■ **Your task**
The lines from the one with "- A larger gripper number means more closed" through the last line below are to be copied exactly; no other lines are to be returned.

BEGIN

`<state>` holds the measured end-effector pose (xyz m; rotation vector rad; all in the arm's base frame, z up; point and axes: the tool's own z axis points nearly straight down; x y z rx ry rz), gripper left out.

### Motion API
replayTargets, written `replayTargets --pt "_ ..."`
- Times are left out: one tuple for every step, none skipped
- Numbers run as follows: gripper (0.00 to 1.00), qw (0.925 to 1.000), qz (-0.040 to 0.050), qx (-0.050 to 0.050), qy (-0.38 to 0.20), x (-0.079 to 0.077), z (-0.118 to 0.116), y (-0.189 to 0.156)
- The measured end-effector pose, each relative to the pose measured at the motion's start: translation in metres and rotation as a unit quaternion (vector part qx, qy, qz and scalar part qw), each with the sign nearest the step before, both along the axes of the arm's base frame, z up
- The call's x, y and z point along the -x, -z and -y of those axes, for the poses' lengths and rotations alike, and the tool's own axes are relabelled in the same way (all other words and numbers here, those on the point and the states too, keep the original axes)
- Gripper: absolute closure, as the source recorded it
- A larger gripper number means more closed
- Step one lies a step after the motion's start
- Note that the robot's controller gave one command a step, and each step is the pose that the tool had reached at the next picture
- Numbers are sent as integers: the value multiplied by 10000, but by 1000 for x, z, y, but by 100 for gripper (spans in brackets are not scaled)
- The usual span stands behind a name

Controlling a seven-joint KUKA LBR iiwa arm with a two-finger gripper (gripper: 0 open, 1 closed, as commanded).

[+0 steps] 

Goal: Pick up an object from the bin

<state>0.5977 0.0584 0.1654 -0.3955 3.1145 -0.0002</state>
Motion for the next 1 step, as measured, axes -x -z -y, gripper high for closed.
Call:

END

■ **Worked solution**
- A larger gripper number means more closed
- Step one lies a step after the motion's start
- Note that the robot's controller gave one command a step, and each step is the pose that the tool had reached at the next picture
- Numbers are sent as integers: the value multiplied by 10000, but by 1000 for x, z, y, but by 100 for gripper (spans in brackets are not scaled)
- The usual span stands behind a name

Controlling a seven-joint KUKA LBR iiwa arm with a two-finger gripper (gripper: 0 open, 1 closed, as commanded).

[+0 steps] 

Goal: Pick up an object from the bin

<state>0.5977 0.0584 0.1654 -0.3955 3.1145 -0.0002</state>
Motion for the next 1 step, as measured, axes -x -z -y, gripper high for closed.
Call:

The answer has been fully stated.